Purpose: Valproic acid or valproate is an effective antiepileptic drug; however, embryonic exposure to valproate can result in a teratogenic disorder referred to as fetal valproate syndrome (OMIM #609442). Currently there are no diagnostic biomarkers for the condition. This study aims to define an episignature biomarker for teratogenic antenatal exposure to valproate.
Methods: DNA extracted from peripheral blood of individuals with teratogenic antenatal exposure to valproate was processed using DNA methylation microarrays. Subsequently, methylation profiling and construction of support vector machine classifiers were performed in R.
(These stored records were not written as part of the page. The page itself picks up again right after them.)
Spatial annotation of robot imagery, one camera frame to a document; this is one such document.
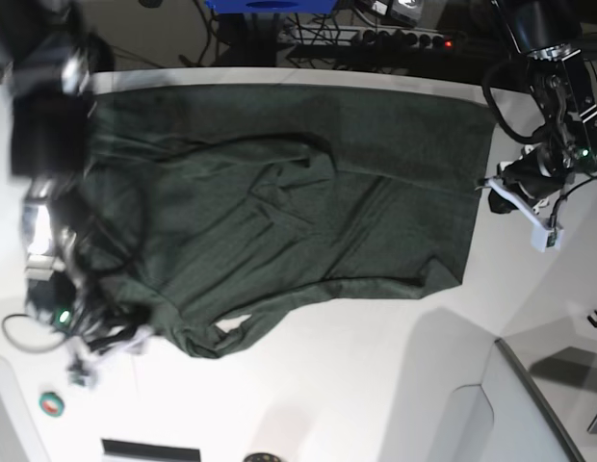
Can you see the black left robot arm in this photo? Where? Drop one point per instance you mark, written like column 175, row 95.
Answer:
column 541, row 40

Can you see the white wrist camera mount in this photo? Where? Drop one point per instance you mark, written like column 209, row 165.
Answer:
column 85, row 363
column 546, row 232

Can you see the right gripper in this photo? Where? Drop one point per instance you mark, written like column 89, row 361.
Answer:
column 100, row 323

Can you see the black round knob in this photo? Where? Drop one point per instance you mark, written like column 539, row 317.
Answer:
column 262, row 457

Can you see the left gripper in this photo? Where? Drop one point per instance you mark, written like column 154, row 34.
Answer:
column 534, row 177

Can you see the dark green t-shirt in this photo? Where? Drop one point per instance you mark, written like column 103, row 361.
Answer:
column 218, row 210

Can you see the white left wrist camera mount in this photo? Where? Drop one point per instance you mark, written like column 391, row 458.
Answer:
column 546, row 232

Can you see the green red round button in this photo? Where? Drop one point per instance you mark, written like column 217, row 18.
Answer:
column 51, row 404

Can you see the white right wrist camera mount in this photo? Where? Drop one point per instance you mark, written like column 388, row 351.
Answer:
column 85, row 363

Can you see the black white label plate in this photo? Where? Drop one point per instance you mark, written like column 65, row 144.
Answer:
column 146, row 452

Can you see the grey power strip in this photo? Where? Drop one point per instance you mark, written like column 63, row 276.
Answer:
column 385, row 37

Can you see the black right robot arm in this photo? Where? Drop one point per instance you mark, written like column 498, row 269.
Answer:
column 48, row 57

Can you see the blue plastic bin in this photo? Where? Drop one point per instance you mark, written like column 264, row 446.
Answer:
column 271, row 6

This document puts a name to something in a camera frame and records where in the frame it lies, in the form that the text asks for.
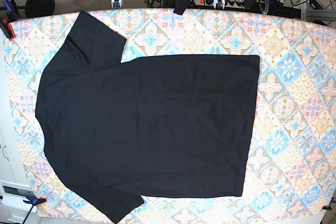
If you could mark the black T-shirt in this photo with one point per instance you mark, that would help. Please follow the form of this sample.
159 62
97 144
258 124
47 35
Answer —
176 126

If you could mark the white power strip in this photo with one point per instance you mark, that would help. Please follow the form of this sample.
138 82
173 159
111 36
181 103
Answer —
212 7

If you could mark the patterned tablecloth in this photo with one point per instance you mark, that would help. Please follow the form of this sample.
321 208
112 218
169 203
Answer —
290 172

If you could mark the black round stool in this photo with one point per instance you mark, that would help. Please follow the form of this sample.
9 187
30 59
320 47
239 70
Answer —
39 8

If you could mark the blue clamp lower left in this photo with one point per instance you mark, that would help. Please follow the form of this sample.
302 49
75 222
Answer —
33 201

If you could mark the blue clamp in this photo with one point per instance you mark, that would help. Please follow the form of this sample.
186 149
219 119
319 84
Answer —
33 201
12 15

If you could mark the blue clamp upper left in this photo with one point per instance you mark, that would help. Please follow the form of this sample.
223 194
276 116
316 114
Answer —
12 15

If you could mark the white cabinet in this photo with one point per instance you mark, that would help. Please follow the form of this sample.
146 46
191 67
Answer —
13 177

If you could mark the orange clamp lower right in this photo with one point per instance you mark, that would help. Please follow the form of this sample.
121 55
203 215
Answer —
326 208
Results: Genomic DNA methylation analysis was applied, and a distinct DNA methylation profile was identified in the majority of affected individuals. This profile was used to develop a diagnostic episignature classifier. The valproate exposure episignature exhibited high sensitivity and specificity relative to a large reference data set of unaffected controls and individuals with a wide spectrum of syndromic disorders with episignatures. Gene set enrichment analysis demonstrated an enrichment for terms associated with cell adhesion, including significant overrepresentation of the cadherin superfamily.
Conclusion: This study provides evidence of a robust peripheral blood-based diagnostic epigenetic biomarker for a prenatal teratogenic disorder.
Keywords: DNA methylation; Epigenetics; Episignature; Fetal valproate syndrome; Teratogens.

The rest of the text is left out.